I have spent countless hours and thousands of dollars getting Lynn officially diagnosed. I am paying to have her tutored after school by a Certified Barton tutor. I just need a 504 Plan put into place so we can get some simple free classroom accommodations.
I have been requesting that since the first day of school. It is now March. March !!!
I am more than willing to do my part. I will redouble my efforts to find support outside of school. But how do we get some classroom accommodations?
Compare that to this email from a parent whose child attends a private Christian school.
My son was formally diagnosed with moderate dyslexia in third grade — after a teacher at his private Christian school suggested dyslexia might be the cause of his struggles.
Timmy has hated school with a passion ever since he started Kindergarten. He would wake up every day crying, banging his pillow, and begging not to go to school, saying the work was “just too hard.”
Daily homework assignments went on with hours, and I mean hours, with temper tantrums, constant tears, anger and frustration beyond the roof as I am sure you can imagine.
Before school, Timmy’s personality had always been quiet, content and a deep thinker. You can imagine my horror to see his wonderful demeanor turn into such anger and frustration as each school season progressed.
He had all the early signs of dyslexia, but of course, we never knew what we were looking at. He went through school as this very angry, frustrated child, until finally, his third grade teacher recognized a very obvious problem, and led us to what he so desperately needed.
I am so thankful that he goes to a private school. Although legally, they do not have to provide accommodations or intervention, his school feels a moral obligation to provide both.
I am starting to see Timmy’s anger and frustration level drop as his reading and spelling is getting better, thanks to his Barton tutoring.

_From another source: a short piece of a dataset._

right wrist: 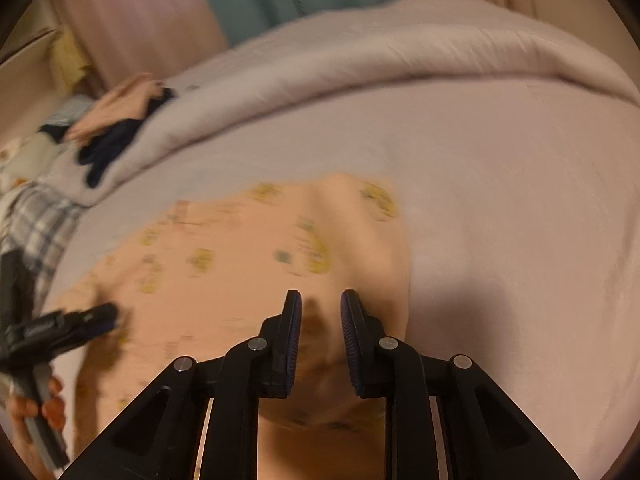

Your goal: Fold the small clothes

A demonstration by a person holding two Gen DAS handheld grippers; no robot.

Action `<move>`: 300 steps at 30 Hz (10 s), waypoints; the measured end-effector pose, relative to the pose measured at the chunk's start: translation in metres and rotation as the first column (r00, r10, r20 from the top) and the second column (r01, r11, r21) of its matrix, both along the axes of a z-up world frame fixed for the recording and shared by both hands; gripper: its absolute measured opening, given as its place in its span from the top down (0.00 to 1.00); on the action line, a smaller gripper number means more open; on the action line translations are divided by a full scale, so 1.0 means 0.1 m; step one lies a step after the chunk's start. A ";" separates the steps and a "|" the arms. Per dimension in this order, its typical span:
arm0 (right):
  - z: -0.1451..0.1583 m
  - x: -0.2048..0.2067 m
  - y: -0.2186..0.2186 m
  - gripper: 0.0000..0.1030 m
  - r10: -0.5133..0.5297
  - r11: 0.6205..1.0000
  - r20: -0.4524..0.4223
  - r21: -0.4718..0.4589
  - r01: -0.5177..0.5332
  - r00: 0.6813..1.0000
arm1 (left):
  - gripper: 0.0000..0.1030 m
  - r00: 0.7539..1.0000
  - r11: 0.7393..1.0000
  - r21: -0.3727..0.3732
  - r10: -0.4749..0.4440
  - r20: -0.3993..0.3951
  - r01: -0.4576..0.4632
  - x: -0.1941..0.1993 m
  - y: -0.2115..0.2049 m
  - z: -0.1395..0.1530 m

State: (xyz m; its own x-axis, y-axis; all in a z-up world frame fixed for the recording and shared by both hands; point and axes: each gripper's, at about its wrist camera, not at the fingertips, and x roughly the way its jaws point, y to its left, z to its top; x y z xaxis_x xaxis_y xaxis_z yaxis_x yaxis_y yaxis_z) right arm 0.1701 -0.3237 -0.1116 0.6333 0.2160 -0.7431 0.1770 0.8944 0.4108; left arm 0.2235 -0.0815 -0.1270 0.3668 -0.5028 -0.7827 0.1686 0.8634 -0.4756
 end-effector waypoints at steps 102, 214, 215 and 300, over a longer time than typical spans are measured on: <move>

Homework time has become a million times better, thanks to the accommodations he is entitled to when needed.
His creativity is also flourishing. I am blown away by what he understands or creates out of his own observations.

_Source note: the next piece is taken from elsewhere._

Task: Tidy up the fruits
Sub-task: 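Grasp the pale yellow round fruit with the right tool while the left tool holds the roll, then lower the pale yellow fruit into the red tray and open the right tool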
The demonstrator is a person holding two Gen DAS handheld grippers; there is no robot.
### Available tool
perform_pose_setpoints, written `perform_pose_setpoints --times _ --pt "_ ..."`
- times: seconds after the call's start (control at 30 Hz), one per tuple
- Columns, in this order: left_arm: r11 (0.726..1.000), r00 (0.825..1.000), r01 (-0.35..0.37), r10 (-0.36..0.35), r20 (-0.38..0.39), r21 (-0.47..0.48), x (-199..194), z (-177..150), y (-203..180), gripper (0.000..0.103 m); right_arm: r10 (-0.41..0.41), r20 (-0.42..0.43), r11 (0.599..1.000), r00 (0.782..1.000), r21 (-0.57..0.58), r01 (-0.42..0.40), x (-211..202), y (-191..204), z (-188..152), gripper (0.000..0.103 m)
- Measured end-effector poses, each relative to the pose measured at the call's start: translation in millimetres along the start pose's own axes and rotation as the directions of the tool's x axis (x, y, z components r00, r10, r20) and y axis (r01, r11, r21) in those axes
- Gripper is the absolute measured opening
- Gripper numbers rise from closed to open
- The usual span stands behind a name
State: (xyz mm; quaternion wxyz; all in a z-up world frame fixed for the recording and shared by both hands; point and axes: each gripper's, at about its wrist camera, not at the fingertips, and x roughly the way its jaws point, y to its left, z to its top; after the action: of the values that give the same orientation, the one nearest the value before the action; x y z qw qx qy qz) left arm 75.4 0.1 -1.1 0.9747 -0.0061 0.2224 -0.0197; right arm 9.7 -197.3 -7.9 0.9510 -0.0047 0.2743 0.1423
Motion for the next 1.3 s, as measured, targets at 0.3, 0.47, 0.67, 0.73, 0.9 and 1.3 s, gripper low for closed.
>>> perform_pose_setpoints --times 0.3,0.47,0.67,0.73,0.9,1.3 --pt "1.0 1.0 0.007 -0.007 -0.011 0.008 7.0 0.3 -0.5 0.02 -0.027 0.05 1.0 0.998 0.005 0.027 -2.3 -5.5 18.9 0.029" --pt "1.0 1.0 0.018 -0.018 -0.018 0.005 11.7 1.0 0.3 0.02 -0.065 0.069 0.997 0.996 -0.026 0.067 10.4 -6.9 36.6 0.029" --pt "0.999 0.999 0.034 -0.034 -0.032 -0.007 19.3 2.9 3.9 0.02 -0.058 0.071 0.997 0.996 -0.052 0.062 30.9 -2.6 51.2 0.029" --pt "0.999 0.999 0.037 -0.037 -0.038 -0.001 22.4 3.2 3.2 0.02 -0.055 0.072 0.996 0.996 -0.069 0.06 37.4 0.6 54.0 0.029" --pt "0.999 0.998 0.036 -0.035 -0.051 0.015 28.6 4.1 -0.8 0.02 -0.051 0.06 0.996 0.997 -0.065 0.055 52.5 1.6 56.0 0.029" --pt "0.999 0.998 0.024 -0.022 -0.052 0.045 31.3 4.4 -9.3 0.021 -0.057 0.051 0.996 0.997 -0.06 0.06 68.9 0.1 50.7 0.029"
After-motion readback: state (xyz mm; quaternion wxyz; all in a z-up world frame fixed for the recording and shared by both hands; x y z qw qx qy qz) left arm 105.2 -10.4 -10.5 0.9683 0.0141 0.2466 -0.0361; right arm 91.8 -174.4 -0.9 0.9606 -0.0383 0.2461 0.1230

He also has an amazing maturity well beyond his years, and his incredible insight to see and understand things is jaw dropping.
Parents, if your child’s public school refuses to provide accommodations, consider moving your child to a more flexible private school.
How I Feel About Reading
This inspiring essay was written by a Barton Graduate as his first assignment in his high school literature class. The teacher had assigned the topic: How You Feel About Reading.
I never liked reading most of my school career. I was diagnosed with dyslexia at age 7, so reading was hard. It didn’t make sense, and it was NOT fun. Mostly it was embarrassing because I could not read or write like everyone else.
None of the tutoring or special reading classes helped until 3 years ago, when I met Mrs. Bailey, who is now a close friend. She tutored me for 3 years, and she taught me to read and spell when no one else was able to.
Despite those frustrating years, I am glad I went through it. It made me a better person. It taught me so much about hard work, and to push through no matter how tough things seem. Now I like to read.
It was my teacher last year who helped me learn to like to read. I had to read a biography on a person who made a profound impact on the world. I picked William Wilberforce and read the book Amazing Grace by Eric Metaxas.
William was a fighter, and I could relate with him in that he fought for something for so long and so hard despite having so little victory. But he kept on fighting. He eventually made it through and got what he had worked for his entire life: to end slavery in England.
Like William, I have had to work hard to learn to read. It is still hard for me at times, but I press on and try hard each day of my life.